TheatreWorks finds common ground in Lanford Wilson's 'Talley's Folly'

By Heather Zimmerman

IN PLACE OF THE THINK-FREE fare that often populates theater's off-season, TheatreWorks offers Lanford Wilson's Talley's Folly, a warm summer romance firmly rooted in reality. Set in WWII Missouri, this compact but rich one-act play (a mere 97 minutes, we're told in the opening monologue) explores the would-be romance between a gentle Jewish accountant, Matt Friedman (Jackson Davis), and a stubborn Southern belle no longer in the bloom of her youth, Sally Talley (Julie Eccles). Sensitive direction by Robert Kelley and powerful performances by Davis and Eccles bring out the layers of subtlety in characters who leave more unsaid than it first appears.

Religion, the obvious obstacle to their relationship, is raised right from the start, but there's a strong impression that although it's a major issue for the Talley family, Sally and Matt regard their religious differences as the most superficial of their problems. The two both harbor secrets in their jealously guarded prior lives. The revelation of their respective pasts, and Sally and Matt's terror that the other might reject him or her for these secrets, is the foundation of the play.

Among its many themes, the play explores the various ways we try to define the value of a human being--an idea that has particularly troubling resonance when set against the WWII era. Matt's family was persecuted in Europe; Sally is haunted by a wounding personal experience that had economic repercussions for her family. Of course, the play doesn't strive to offer a definition of human value, instead demonstrating there's no point in trying to appraise what is inevitably invaluable--and that humans are strongest when we would seem to be at our most vulnerable, when we open our hearts and minds to each other.

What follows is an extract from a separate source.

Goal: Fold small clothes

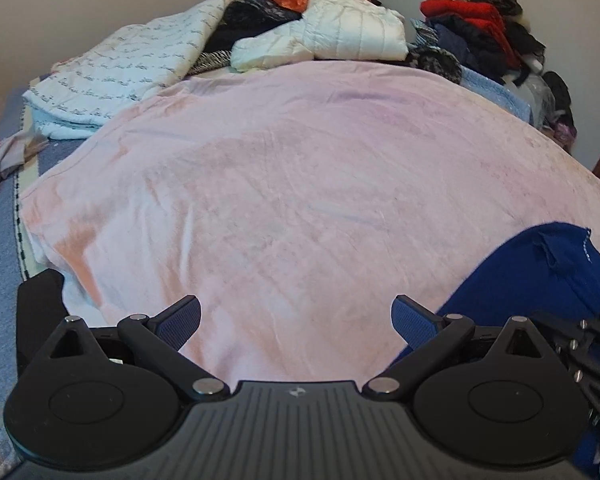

The play takes place in an abandoned boathouse built by one of Sally's relatives; it is the "folly" from which the play ostensibly takes its name. The gaudy Victorian boathouse is crumbling into ruins, a symbol of the idea of wasted beauty that has become so integral to Sally's life. Draped with moss and honeysuckle and dappled with Steven B. Mannshardt's skillful lighting, Andrea Bechert's set is gorgeous--so painstakingly detailed you can practically feel the humidity. The set integrates well into the space of the cozy, black-box SecondStage theater, making this already intimate play even more invitingly so.


Talley's Folly plays Tuesday at 7:30pm; Wednesday-Friday at 8pm; Saturday at 8pm (except July 4), plus July 11, 18 and 25 at 2pm; Sunday at 2 and 7pm (except July 5, Aug. 2 and 9) at the SecondStage, Mountain View Center for the Performing Arts, 500 Castro St., Mountain View. Tickets are $25-$33. (650/903-6000)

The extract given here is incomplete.